Each line from the beginning of the entries below through the line that includes "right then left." must be returned exactly as given.

========================

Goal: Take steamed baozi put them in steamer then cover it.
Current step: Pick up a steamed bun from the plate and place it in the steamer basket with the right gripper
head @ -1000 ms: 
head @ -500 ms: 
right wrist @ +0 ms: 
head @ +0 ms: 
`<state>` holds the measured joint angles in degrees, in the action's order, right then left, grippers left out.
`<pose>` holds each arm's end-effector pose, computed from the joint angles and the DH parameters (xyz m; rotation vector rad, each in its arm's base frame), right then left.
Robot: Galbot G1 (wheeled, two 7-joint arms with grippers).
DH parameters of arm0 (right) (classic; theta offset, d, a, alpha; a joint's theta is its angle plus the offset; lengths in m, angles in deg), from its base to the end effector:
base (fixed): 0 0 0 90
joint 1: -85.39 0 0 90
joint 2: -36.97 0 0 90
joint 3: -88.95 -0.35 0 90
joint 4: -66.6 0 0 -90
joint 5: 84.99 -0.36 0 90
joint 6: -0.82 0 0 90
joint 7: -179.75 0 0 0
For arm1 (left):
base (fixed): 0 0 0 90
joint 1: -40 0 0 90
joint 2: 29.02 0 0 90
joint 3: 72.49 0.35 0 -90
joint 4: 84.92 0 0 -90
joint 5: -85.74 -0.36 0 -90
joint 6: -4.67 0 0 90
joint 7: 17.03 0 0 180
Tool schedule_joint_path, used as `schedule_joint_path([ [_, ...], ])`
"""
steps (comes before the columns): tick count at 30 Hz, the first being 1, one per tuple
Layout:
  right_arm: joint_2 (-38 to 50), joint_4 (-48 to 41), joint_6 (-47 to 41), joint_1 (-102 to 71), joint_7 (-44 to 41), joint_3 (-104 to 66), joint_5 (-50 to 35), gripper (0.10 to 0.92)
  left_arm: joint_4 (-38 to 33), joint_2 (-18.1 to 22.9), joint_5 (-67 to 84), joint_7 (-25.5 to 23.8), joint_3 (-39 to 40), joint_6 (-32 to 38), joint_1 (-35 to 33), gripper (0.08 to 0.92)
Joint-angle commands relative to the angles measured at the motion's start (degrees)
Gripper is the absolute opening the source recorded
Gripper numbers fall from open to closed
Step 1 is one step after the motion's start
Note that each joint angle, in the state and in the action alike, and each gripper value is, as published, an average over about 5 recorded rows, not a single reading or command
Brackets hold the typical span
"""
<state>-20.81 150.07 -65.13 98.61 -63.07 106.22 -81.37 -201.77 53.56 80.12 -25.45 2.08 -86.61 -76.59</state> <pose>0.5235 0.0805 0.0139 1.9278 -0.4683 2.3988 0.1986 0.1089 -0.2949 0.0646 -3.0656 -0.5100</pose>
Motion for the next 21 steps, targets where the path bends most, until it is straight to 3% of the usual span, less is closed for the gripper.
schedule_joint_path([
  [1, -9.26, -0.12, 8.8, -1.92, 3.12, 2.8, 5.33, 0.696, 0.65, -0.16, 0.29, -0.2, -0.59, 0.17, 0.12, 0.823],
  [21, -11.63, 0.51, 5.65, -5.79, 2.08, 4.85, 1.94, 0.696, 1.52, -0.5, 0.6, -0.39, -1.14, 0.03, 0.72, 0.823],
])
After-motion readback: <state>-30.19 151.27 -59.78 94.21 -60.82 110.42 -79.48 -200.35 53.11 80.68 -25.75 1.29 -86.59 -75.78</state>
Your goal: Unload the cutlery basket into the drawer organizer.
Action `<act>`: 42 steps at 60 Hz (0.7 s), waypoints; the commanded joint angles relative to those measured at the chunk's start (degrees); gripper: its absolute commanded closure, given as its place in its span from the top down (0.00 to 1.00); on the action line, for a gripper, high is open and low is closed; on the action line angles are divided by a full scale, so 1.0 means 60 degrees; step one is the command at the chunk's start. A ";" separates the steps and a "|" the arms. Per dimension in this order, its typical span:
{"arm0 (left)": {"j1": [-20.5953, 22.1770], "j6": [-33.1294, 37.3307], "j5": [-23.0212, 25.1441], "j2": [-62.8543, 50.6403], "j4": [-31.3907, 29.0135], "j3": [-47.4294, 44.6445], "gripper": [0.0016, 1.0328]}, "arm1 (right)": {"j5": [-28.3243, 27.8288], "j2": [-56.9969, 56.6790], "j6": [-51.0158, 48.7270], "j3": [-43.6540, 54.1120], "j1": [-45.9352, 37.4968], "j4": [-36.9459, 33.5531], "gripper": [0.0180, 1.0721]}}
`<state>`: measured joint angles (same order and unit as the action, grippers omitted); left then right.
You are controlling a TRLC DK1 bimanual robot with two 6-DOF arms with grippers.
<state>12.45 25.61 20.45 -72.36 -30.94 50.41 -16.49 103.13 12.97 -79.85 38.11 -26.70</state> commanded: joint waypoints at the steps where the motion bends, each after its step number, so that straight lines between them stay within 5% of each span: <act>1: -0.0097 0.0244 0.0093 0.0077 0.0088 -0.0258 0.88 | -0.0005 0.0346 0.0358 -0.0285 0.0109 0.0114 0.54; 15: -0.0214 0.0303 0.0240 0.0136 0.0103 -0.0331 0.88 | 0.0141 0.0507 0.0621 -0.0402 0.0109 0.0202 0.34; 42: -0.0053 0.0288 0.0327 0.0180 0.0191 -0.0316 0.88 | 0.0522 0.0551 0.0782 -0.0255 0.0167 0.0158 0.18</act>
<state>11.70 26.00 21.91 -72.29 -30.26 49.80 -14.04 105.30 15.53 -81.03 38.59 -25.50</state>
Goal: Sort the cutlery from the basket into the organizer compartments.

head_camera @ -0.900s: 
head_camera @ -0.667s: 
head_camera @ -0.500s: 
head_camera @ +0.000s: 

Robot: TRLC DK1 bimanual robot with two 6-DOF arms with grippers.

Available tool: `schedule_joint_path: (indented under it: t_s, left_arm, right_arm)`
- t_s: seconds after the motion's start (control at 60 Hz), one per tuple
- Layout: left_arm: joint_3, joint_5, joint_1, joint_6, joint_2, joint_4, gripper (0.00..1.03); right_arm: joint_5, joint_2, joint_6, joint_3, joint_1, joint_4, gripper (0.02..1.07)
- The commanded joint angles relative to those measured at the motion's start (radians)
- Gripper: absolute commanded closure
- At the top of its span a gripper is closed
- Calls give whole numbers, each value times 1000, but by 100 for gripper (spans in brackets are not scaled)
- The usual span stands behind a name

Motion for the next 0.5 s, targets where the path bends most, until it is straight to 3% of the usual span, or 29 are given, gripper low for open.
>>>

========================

Solution below:
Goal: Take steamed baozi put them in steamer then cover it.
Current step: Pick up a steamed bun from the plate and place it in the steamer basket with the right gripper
head @ -1000 ms: 
head @ -500 ms: 
right wrist @ +0 ms: 
head @ +0 ms: 
`<state>` holds the measured joint angles in degrees, in the action's order, right then left, grippers left out.
`<pose>` holds each arm's end-effector pose, computed from the joint angles and the DH parameters (xyz m; rotation vector rad, each in its arm's base frame), right then left.

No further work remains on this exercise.